This really bothers me.
I used tophats and htseq-count to get count information for a RNAseq projects (50 bp reads). I then used OSA from Omicsoft to do the same thing and get gene count numbers.
Well, I was ready to accept some difference, actually, the total mapped reads are very much similar from the two pipelines (tophat2 qc report)
My htseq-count was used as:
htseq-count -i gene_name bamfile annotation > outfile
However, at the very end, I noticed for multiple genes, the count data between arraystudio and tophat2 are dramatically different, for example, for many genes tophat2 outputed 1 or 0 for particular gene, arraystudio aligner give counts ranges from several to hundreds of reads.
For all that I checked, for some highly expressed gene, tophat2 pipeline reported 100 times more reads than arraystudio, seriously I actually believe arraystudio reads are more accurate, since there are certain genes we know should show decent expression are essentially reported as not expressed by tophat2.
Well, I have two questions:
- Anyone every seen this dramatic different different aligne/quantifications?
- As tophat2 is widely used, does this mean I must have done something with the pipeline? -- given the high similar reported overall aligned pairs, I would say the two aligners should have done similarly
- Then can htseq-count be the cause of such difference? I used
gene_name, notgene_IDfor quantification of counts - How do I qc this? can I extract a particular gene from my tophat2 output .bam files and look at them?
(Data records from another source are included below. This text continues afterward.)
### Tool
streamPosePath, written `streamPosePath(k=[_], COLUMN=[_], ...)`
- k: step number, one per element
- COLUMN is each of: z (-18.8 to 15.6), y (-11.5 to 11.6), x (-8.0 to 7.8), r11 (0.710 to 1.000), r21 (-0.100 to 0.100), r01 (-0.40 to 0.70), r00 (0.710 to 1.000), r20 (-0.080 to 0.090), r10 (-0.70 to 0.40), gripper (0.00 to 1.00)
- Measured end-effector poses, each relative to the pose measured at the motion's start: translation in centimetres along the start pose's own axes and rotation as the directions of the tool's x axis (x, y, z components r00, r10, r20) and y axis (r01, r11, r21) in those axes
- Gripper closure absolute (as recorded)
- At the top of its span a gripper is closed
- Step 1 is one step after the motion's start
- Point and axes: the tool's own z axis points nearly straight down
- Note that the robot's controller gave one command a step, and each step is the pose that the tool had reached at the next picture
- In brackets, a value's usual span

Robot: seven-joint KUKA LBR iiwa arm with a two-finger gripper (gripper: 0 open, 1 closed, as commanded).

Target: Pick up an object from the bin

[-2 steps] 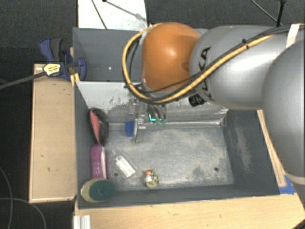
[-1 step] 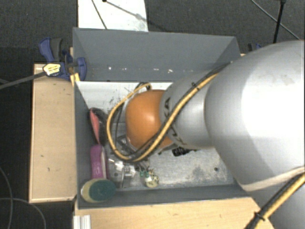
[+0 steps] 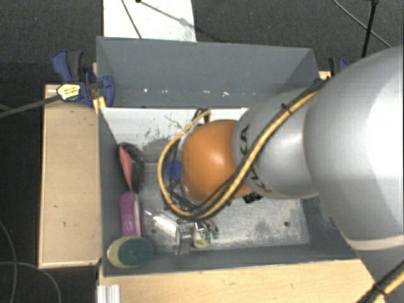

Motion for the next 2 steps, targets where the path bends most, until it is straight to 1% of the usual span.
streamPosePath(k=[1,2], z=[0.1,3.2], y=[1.3,-0.3], x=[0.0,0.4], r11=[0.923,0.907], r21=[-0.002,0.002], r01=[-0.386,-0.422], r00=[0.923,0.907], r20=[0.002,-0.002], r10=[0.386,0.422], gripper=[0.00,0.00])
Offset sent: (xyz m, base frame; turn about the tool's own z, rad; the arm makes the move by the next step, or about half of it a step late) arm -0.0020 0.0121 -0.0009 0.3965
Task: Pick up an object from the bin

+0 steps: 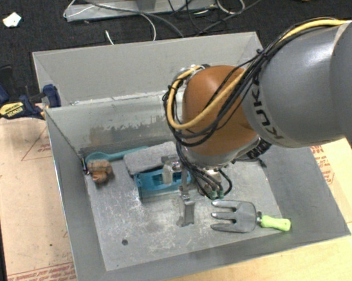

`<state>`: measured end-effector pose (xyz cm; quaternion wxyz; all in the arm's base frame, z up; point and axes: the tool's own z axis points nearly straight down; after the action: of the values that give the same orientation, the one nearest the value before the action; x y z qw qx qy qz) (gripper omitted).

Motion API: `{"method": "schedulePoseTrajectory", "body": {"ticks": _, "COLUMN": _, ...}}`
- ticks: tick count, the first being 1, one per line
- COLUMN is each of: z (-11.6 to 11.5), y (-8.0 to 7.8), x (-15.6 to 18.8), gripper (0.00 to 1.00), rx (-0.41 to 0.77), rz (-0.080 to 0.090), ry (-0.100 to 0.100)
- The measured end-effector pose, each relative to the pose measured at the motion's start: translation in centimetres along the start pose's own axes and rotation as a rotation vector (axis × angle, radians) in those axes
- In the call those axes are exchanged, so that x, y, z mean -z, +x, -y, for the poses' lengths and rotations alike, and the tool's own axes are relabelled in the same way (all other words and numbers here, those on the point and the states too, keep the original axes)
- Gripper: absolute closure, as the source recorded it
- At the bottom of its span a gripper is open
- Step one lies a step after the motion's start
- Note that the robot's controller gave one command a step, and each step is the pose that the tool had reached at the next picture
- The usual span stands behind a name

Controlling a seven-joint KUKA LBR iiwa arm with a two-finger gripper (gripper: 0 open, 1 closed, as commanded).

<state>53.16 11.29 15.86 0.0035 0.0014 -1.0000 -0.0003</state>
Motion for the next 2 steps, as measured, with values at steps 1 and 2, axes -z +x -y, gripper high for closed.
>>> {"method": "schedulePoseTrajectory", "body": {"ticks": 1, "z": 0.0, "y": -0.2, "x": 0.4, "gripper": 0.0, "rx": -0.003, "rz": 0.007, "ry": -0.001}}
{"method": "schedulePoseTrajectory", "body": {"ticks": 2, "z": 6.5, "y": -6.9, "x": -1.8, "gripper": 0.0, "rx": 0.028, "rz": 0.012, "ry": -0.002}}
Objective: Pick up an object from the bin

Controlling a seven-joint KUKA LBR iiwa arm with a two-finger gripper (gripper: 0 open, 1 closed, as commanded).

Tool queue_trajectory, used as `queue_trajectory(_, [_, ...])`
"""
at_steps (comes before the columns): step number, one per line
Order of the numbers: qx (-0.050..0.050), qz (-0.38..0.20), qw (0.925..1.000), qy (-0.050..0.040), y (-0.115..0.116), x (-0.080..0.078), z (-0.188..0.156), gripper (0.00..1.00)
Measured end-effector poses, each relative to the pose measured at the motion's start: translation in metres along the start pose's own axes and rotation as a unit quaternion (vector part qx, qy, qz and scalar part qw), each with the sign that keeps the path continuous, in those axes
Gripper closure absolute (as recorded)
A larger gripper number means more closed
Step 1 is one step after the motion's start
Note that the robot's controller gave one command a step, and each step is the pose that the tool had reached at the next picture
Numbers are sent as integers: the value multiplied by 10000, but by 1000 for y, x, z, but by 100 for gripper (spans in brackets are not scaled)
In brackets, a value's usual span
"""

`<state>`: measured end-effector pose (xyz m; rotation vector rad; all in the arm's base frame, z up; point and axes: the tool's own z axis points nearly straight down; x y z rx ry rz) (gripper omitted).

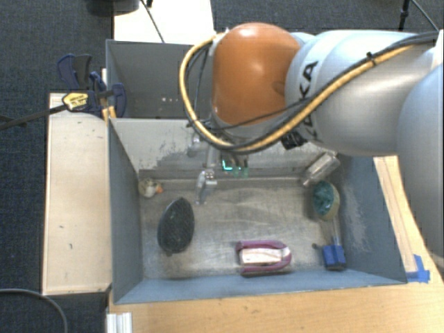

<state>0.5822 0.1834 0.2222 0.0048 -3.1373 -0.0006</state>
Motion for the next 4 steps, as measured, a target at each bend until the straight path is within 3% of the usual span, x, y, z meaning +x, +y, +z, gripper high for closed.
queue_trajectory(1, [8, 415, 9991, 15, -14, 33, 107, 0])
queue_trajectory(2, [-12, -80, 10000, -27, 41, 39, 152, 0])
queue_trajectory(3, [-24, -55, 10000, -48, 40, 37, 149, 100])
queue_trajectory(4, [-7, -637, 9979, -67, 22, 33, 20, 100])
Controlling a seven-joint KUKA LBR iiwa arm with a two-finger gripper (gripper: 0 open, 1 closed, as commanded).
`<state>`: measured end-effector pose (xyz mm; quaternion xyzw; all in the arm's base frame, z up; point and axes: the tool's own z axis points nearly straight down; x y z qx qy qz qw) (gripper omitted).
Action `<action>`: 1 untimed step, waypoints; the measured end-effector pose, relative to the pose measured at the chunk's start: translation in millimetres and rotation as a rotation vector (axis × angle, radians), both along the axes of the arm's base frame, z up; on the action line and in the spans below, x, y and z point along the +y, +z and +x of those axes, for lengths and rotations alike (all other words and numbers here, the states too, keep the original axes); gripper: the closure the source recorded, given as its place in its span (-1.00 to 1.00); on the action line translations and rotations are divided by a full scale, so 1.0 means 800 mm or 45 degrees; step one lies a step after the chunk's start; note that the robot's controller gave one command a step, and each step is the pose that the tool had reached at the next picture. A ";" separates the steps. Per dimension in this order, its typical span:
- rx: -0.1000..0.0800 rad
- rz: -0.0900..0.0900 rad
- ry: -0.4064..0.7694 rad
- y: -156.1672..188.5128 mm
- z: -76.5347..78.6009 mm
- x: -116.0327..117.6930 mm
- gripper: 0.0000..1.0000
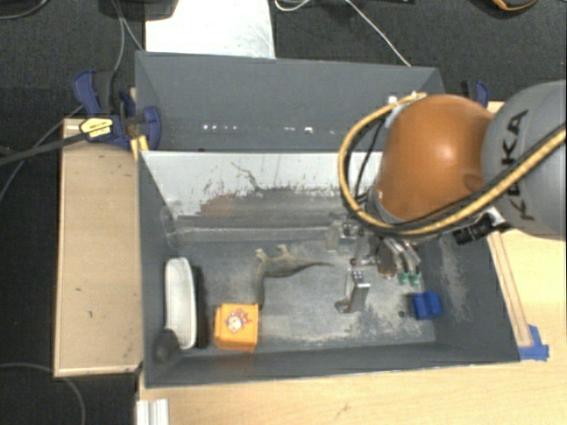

I understand this is complicated but really appreciate your time and any input is welcome, this is really shocking for the difference I observed and I am almost sure something must have gone wrong after the tophat2.
Thanks
Can you get a BAM or SAM file from OSA? If so, run that through htseq-count. If the number are similar to what you get with tophat2 then you know OSA is screwing up the counting. If they're not, then you know that the alignment is being done poorly by tophat2. I should note that htseq-count is working correctly, if something disagrees with it substantially then that thing is either wrong or working under completely different assumptions (e.g., using an EM method).
that's a very good suggestion... just did that... however I think the bam file from arraystudio has a different format... and htseq-count complained:
well, it fixed by first samtools index thebamfile
I actually extracted the region of interest from bam files from two different aligners, I do not see a huge difference...
the problem may lay after bam generation...
looks like htseq-count may have issue:
convert bam file to raw read count file for DESeq or EdgeR
someone may have seen similar issues
That's a two year old thread and pretty much any bug reported then will have gotten fixed by now.